*Data segment*
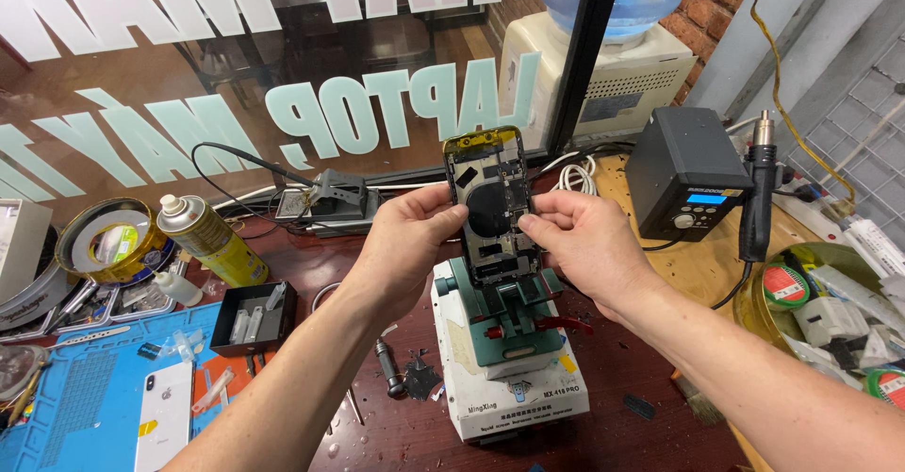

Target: The person uses a hot air gun and a soldering iron to work on a small electronic device held in a clamp. They brush the device with a brush, apply heat, and manipulate components with a soldering iron and tweezers. The person also handles a circular copper component and places it on the device.

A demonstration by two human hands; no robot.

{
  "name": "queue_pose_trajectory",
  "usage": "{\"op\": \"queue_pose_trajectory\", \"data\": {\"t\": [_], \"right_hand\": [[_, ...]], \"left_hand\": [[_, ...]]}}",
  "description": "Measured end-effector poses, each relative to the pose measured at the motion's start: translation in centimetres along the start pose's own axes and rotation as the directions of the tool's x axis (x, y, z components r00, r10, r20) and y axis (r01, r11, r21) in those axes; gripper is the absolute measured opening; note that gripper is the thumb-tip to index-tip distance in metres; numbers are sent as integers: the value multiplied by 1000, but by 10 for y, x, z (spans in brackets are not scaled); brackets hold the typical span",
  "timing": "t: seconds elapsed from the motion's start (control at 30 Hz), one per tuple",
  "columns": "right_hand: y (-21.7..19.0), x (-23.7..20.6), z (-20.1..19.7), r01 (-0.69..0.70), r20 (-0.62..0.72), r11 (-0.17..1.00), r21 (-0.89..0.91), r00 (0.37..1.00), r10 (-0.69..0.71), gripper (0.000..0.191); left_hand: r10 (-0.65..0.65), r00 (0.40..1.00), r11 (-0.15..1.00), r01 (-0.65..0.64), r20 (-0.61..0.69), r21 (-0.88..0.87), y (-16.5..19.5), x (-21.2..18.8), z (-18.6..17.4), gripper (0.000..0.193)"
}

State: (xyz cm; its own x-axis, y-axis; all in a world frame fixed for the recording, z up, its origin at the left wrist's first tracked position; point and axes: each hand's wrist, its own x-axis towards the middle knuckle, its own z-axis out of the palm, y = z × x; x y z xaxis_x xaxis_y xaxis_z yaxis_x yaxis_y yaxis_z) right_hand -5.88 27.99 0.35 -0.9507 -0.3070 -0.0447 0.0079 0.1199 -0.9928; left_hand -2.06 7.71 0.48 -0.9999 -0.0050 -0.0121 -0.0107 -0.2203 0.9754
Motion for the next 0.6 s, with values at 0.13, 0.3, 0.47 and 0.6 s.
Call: {"op": "queue_pose_trajectory", "data": {"t": [0.13, 0.3, 0.47, 0.6], "right_hand": [[-1, -2, 5, 60, -58, 981, -182, 996, -72, 29], [-11, -11, 16, 109, 138, 984, -142, 986, -89, 52], [-18, -15, 19, 93, 165, 984, -150, 984, -67, 58], [-16, -17, 12, -21, 298, 996, 87, 954, -6, 61]], "left_hand": [[-41, 998, 999, 42, -38, 22, 2, -3, 3, 24], [-50, 998, 997, 49, -25, -62, 2, -5, 6, 27], [19, 1000, 997, -18, 15, -75, -2, -5, 10, 43], [65, 998, 995, -65, 14, 69, 5, -5, 6, 77]]}}
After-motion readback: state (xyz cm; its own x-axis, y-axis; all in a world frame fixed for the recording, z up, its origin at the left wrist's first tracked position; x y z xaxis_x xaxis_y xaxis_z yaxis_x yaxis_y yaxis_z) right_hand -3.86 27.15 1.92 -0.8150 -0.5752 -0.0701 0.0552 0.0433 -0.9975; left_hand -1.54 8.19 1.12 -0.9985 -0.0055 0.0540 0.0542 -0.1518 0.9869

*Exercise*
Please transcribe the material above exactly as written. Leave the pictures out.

*Result of the task*
Target: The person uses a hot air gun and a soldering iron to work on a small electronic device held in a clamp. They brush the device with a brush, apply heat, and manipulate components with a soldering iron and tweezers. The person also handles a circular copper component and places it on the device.

A demonstration by two human hands; no robot.

{
  "name": "queue_pose_trajectory",
  "usage": "{\"op\": \"queue_pose_trajectory\", \"data\": {\"t\": [_], \"right_hand\": [[_, ...]], \"left_hand\": [[_, ...]]}}",
  "description": "Measured end-effector poses, each relative to the pose measured at the motion's start: translation in centimetres along the start pose's own axes and rotation as the directions of the tool's x axis (x, y, z components r00, r10, r20) and y axis (r01, r11, r21) in those axes; gripper is the absolute measured opening; note that gripper is the thumb-tip to index-tip distance in metres; numbers are sent as integers: the value multiplied by 1000, but by 10 for y, x, z (spans in brackets are not scaled); brackets hold the typical span",
  "timing": "t: seconds elapsed from the motion's start (control at 30 Hz), one per tuple",
  "columns": "right_hand: y (-21.7..19.0), x (-23.7..20.6), z (-20.1..19.7), r01 (-0.69..0.70), r20 (-0.62..0.72), r11 (-0.17..1.00), r21 (-0.89..0.91), r00 (0.37..1.00), r10 (-0.69..0.71), gripper (0.000..0.191); left_hand: r10 (-0.65..0.65), r00 (0.40..1.00), r11 (-0.15..1.00), r01 (-0.65..0.64), r20 (-0.61..0.69), r21 (-0.88..0.87), y (-16.5..19.5), x (-21.2..18.8), z (-18.6..17.4), gripper (0.000..0.193)"
}

State: (xyz cm; its own x-axis, y-axis; all in a world frame fixed for the recording, z up, its origin at the left wrist's first tracked position; point and axes: each hand's wrist, its own x-axis towards the middle knuckle, its own z-axis out of the palm, y = z × x; x y z xaxis_x xaxis_y xaxis_z yaxis_x yaxis_y yaxis_z) right_hand -5.88 27.99 0.35 -0.9507 -0.3070 -0.0447 0.0079 0.1199 -0.9928; left_hand -2.06 7.71 0.48 -0.9999 -0.0050 -0.0121 -0.0107 -0.2203 0.9754
Motion for the next 0.6 s, with values at 0.13, 0.3, 0.47 and 0.6 s.
Call: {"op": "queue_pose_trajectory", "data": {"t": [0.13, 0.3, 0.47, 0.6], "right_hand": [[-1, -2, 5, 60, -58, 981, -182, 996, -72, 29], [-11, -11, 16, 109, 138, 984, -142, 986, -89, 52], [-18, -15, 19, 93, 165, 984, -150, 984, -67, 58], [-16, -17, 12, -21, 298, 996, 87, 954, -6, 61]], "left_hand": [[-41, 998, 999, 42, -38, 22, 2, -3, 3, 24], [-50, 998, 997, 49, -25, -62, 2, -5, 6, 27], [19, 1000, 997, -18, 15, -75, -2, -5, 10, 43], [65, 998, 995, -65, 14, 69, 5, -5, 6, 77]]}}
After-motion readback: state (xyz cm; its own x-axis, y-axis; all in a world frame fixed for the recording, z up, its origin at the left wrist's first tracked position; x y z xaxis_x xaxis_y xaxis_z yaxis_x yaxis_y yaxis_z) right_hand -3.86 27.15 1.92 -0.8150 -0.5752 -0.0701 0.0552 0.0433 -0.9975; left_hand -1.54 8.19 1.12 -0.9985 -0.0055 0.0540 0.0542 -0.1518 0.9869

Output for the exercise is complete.